= To do =
In the material below, find each line that contains the word "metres" and copy it.

= Data shown =
- - -
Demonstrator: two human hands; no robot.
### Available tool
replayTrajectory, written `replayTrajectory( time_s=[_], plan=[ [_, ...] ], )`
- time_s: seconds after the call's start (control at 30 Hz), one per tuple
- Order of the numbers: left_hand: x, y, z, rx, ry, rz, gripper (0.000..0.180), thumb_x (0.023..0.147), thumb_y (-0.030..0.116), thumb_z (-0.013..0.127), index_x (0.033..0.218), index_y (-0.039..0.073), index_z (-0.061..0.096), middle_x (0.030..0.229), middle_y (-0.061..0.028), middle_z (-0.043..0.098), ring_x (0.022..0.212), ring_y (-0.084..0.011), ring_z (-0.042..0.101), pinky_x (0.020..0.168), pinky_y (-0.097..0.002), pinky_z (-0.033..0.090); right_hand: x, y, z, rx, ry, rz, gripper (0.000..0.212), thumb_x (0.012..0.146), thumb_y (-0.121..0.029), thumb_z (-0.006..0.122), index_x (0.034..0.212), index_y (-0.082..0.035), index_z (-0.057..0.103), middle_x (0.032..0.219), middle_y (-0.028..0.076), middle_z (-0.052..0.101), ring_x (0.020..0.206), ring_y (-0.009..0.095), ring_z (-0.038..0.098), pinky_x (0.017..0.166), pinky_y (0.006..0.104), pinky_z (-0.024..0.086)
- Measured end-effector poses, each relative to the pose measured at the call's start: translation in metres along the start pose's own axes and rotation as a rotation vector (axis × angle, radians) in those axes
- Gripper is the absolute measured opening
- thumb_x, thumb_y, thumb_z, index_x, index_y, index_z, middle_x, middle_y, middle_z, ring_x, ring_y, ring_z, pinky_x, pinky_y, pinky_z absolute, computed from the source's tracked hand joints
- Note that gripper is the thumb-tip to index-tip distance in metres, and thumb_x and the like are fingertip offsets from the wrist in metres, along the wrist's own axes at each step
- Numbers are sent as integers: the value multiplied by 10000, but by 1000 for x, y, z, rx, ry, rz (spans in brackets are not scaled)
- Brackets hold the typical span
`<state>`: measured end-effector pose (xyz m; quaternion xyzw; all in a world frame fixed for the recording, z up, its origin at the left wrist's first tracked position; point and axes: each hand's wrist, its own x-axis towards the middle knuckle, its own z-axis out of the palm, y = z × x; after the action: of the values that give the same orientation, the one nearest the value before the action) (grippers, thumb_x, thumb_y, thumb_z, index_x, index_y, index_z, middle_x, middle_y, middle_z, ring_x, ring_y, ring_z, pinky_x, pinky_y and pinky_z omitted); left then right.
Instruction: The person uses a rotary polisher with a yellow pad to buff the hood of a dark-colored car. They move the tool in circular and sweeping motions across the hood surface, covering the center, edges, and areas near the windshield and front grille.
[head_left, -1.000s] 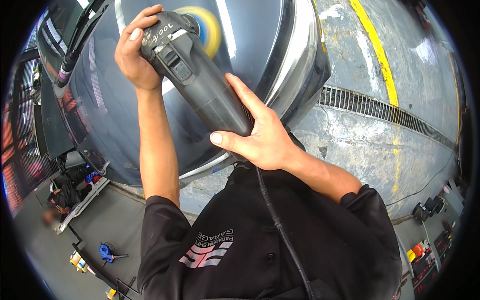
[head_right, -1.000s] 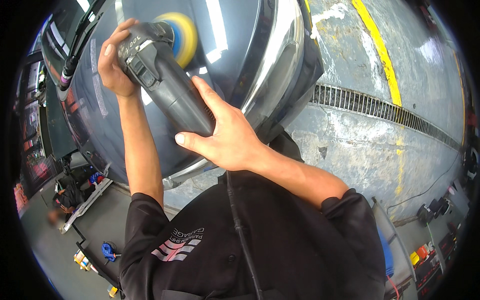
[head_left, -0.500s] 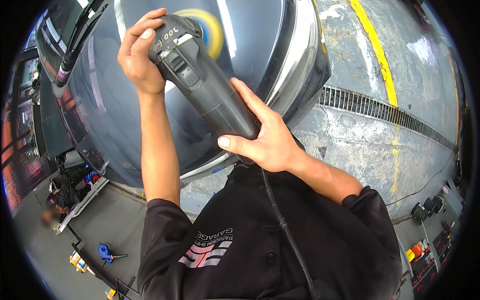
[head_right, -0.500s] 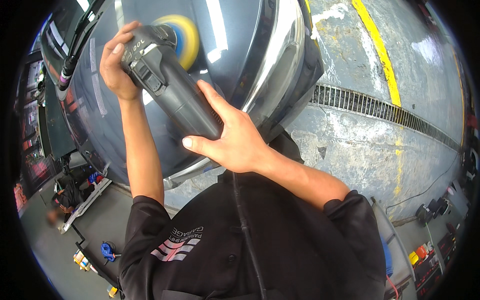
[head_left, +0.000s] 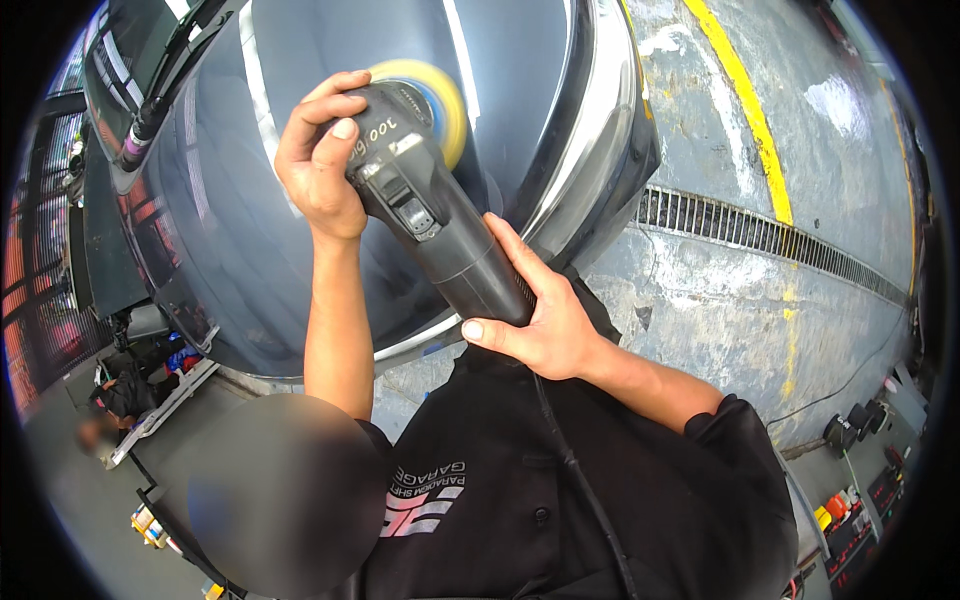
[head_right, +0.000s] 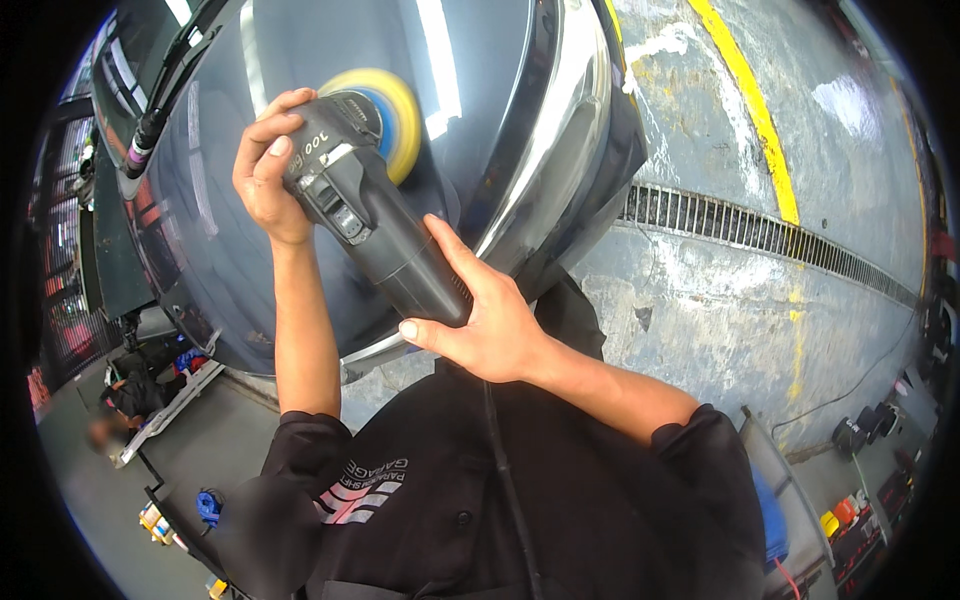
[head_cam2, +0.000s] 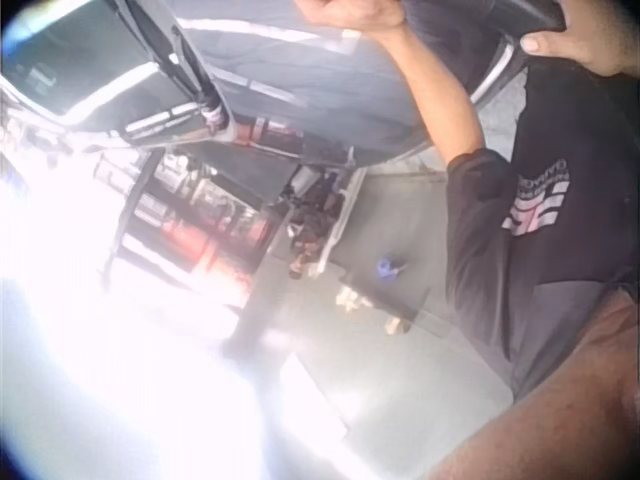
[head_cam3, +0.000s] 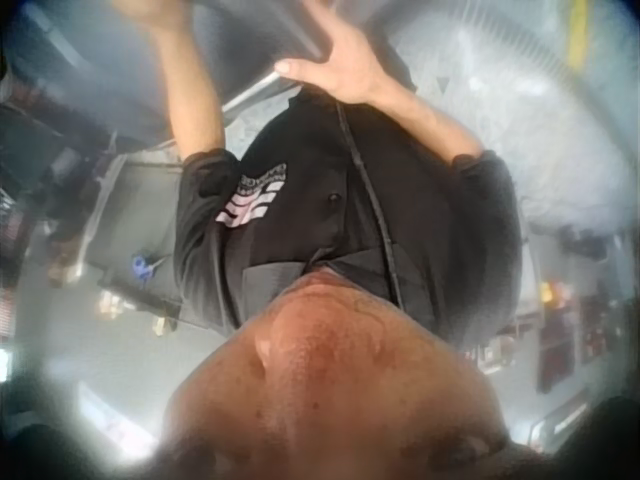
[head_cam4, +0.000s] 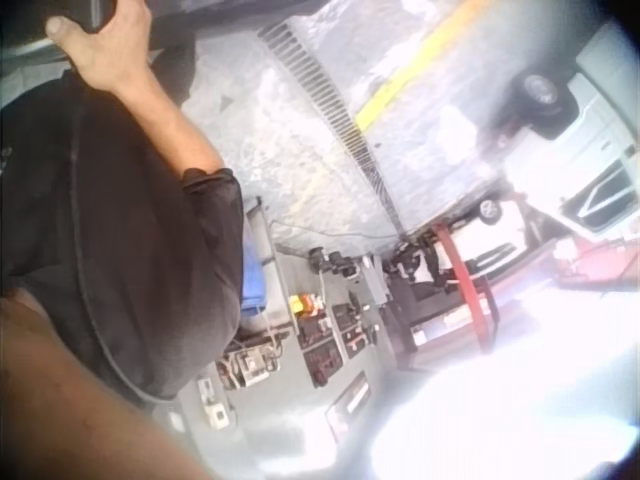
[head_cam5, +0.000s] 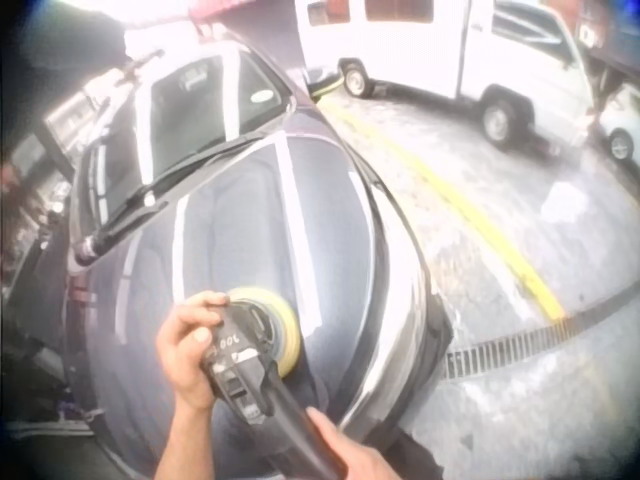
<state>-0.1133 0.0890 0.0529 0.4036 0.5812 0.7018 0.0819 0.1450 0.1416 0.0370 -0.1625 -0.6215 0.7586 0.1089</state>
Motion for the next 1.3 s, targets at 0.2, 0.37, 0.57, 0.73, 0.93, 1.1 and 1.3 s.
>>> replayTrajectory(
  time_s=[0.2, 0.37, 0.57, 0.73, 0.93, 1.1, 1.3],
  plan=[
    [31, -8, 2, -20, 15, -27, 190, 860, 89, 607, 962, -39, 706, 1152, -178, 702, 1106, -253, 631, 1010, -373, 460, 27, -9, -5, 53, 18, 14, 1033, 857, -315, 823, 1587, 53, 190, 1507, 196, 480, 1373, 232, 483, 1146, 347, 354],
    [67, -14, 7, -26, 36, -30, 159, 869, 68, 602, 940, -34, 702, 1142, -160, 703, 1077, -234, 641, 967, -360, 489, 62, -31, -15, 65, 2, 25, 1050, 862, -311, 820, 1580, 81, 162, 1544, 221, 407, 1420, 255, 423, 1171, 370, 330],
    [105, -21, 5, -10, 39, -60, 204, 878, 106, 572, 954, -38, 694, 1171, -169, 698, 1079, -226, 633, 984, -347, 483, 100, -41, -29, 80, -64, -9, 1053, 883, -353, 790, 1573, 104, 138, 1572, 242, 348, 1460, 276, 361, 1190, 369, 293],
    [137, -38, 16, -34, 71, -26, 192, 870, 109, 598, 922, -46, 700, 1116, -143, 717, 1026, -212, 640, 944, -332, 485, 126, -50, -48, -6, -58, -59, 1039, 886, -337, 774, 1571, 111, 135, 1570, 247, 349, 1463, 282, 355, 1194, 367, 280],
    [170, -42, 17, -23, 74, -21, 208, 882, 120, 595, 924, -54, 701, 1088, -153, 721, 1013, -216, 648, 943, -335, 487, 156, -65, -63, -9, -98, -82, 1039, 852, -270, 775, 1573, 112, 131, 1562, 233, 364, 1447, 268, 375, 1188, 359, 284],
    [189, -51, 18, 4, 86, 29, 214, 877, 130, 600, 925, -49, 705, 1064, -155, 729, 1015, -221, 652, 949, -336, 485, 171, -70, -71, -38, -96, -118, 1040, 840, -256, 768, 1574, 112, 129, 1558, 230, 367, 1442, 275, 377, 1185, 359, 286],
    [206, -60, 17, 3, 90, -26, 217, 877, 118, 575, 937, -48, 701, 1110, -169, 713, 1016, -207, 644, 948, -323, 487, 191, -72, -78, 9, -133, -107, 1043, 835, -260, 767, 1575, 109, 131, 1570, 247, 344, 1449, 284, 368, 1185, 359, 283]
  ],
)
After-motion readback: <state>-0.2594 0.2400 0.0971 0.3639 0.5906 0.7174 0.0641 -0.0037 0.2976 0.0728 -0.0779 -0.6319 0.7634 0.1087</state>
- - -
= Result of the task =
- Measured end-effector poses, each relative to the pose measured at the call's start: translation in metres along the start pose's own axes and rotation as a rotation vector (axis × angle, radians) in those axes
- Note that gripper is the thumb-tip to index-tip distance in metres, and thumb_x and the like are fingertip offsets from the wrist in metres, along the wrist's own axes at each step

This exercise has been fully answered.